** TASK ITEM **
Each line of the listing below, from the very first to the one that contains "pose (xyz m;", is to be retyped exactly as it stands.

- - - - - - -

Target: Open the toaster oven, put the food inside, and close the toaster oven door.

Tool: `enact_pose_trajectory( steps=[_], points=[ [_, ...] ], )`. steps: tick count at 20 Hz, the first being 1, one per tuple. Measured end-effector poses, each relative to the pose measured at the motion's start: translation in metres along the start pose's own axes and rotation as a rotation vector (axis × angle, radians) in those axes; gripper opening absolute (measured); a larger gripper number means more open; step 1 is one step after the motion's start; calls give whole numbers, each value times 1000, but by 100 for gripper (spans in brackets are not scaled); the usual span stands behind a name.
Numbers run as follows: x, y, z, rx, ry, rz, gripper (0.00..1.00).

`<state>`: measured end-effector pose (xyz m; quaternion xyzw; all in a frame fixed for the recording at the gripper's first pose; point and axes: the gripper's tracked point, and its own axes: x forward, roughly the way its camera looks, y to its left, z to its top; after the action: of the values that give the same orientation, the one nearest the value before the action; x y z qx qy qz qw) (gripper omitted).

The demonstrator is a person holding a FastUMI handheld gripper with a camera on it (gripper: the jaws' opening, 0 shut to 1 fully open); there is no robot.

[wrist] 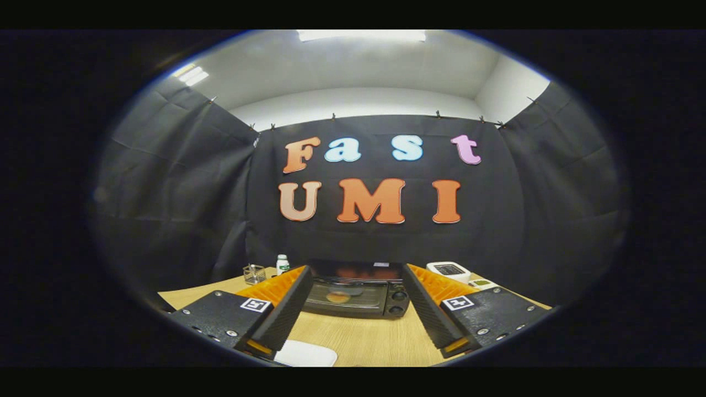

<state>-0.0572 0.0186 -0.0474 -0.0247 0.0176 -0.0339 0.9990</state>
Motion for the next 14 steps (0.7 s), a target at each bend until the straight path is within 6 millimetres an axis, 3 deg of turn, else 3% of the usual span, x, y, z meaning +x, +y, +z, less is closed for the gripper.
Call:
enact_pose_trajectory(
  steps=[2,4,9,14],
  points=[
    [-13,-10,-1,21,-13,-33,97],
    [-23,-7,-7,28,-34,-19,97],
    [-22,-21,-12,9,-39,-54,97],
    [-17,-17,-18,22,-31,-42,97]
  ],
)
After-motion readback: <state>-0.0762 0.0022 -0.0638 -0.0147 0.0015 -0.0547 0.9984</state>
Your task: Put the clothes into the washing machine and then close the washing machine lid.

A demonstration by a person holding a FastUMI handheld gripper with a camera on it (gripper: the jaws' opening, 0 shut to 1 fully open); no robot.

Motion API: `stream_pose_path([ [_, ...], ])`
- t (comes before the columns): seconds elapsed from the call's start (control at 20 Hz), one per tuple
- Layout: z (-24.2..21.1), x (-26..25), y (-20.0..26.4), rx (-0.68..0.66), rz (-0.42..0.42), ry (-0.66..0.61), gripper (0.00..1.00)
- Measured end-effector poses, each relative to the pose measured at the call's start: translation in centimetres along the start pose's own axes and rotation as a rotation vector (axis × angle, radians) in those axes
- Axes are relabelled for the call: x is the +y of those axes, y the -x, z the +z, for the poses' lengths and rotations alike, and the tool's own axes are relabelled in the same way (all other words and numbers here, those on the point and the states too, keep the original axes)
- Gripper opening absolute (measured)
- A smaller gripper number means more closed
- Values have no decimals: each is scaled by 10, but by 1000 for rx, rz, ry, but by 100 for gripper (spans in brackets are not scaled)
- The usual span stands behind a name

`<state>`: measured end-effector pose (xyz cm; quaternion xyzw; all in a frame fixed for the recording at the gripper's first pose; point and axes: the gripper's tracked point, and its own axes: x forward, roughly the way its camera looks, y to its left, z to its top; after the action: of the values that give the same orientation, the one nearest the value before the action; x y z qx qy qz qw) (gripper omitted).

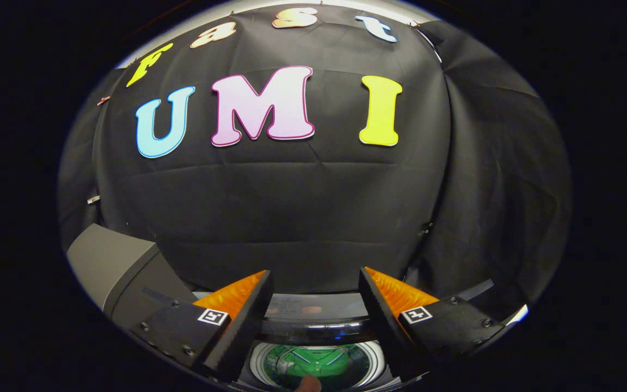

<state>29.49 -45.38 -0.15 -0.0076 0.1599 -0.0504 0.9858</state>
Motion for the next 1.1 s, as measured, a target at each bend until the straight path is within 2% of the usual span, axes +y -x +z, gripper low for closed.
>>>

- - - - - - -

** ANSWER TO THIS PROBLEM **
Target: Open the toaster oven, put the food inside, and close the toaster oven door.

Tool: `enact_pose_trajectory( steps=[_], points=[ [_, ...] ], )`. steps: tick count at 20 Hz, the first being 1, one per tuple. Measured end-effector poses, each relative to the pose measured at the motion's start: translation in metres along the start pose's own axes and rotation as a rotation vector (axis × angle, radians) in those axes; gripper opening absolute (measured); a larger gripper number means more open; step 1 is one step after the motion's start; calls give whole numbers, each value times 1000, but by 100 for gripper (spans in brackets are not scaled); the usual span stands behind a name.
Numbers run as follows: x, y, z, rx, ry, rz, gripper (0.00..1.00).

`<state>`: measured end-effector pose (xyz m; quaternion xyzw; all in a frame fixed for the recording at the gripper's first pose; point and axes: the gripper's tracked point, and its own axes: x forward, roughly the way its camera looks, y to its left, z to its top; after the action: of the values that give the same orientation, the one nearest the value before the action; x y z qx qy qz qw) (gripper omitted).

That wraps up the answer.